E c'è stata anche una segnalazione, La giuria segnala inoltre il carattere sincero, autentico ed emblematico della autobiografia "Il vaccaretto" di Giuseppe Anice: il gesto di Giuseppe che a settacinque anni, dotato della sola seconda elementare, decide di raccontare per iscritto la propria vita per affidarla al ricordo dei figli e dei nipoti riassume in modo ideale il senso e la storia dell'Archivio Nazionale del Diario che proprio quest'anno compie il suo primo trentennio di vita.  

Un mondo spaccato, come se il Premio avesse inconsciamente voluto raccontare le Grandi Guerre del nostro tempo. Sullo scenario di un paese in fermento: siamo a Pieve Santo Stefano, sull'Appennino tiberino eppure le piazzette sono piene, gli incontri continui, la memoria si srotola continuamente. Accoglie Ettore Scola, a cui conferisce il premio Città del Diario, il regista a questo punto della memoria: non a caso il suo ultimo grande film è stato quello su Federico Fellini, a Venezia un anno fa e applaudito anche dal presidente della Repubblica.
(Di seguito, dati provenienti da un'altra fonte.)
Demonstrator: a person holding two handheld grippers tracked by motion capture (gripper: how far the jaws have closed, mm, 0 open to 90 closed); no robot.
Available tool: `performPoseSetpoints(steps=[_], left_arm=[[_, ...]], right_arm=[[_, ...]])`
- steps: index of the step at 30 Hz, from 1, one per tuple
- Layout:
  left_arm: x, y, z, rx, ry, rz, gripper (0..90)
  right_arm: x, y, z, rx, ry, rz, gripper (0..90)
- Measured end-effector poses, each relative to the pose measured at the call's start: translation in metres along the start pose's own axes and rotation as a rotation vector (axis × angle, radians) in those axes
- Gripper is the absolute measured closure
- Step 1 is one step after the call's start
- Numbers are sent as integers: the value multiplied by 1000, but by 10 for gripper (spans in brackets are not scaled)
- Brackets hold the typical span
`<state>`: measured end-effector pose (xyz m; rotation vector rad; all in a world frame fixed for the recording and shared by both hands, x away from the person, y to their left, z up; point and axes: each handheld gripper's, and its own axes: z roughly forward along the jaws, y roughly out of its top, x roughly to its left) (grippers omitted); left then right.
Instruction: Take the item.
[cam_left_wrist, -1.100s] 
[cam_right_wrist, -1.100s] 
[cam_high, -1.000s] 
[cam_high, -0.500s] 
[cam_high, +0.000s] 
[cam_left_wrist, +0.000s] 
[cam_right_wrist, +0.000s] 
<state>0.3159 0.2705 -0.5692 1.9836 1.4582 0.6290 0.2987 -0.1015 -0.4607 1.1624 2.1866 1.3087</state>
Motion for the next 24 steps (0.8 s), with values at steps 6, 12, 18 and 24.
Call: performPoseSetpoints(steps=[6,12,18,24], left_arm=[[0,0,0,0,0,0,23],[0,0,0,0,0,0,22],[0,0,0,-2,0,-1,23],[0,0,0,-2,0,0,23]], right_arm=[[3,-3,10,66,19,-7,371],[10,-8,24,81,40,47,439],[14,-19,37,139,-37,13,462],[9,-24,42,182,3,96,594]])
Scola sale sulla "terrazza" (lui, il regista delle terrazze, in largo anticipo su Sorrentino o su Cantet), accolto come il grande personaggio d'onore di questa festa della cultura e del racconto.

Che ha avuto sabato sera il brivido delle trincee raccontate non solo attraverso i diari ma anche attraverso la recitazione di Mario Perrotta, ormai uomo del Premio Pieve, o meglio ancora voce, in un legame che dura nel tempo. E poi gli incontri con i finalisti o con i loro eredi, la storia che diventa quotidiano, cinema, teatro. E vive, vive come in pochi posti in Italia gli riesce. 

Durante il pomeriggio è stata inaugurata anche la "Stanza di Rabito", nuovo spazio espositivo che si trova all'interno del Piccolo museo del diario (palazzo Pretorio) e realizzata da dotdotdot. Presenti il sindaco di Pieve Santo Stefano Albano Bragagni, l’onorevole Marco Donati, l’assessore alla Cultura della Regione Toscana Sara Nocentini, l’arcivescovo della diocesi di Arezzo, Cortona e Sansepolcro Riccardo Fontana, la responsabile dell’Area patrimonio storico della Fondazione Telecom Italia Anna Rosa Galassi, il direttore generale per le biblioteche, gli Istituti culturali e il diritto d’autore del Mibact Rossana Rummo.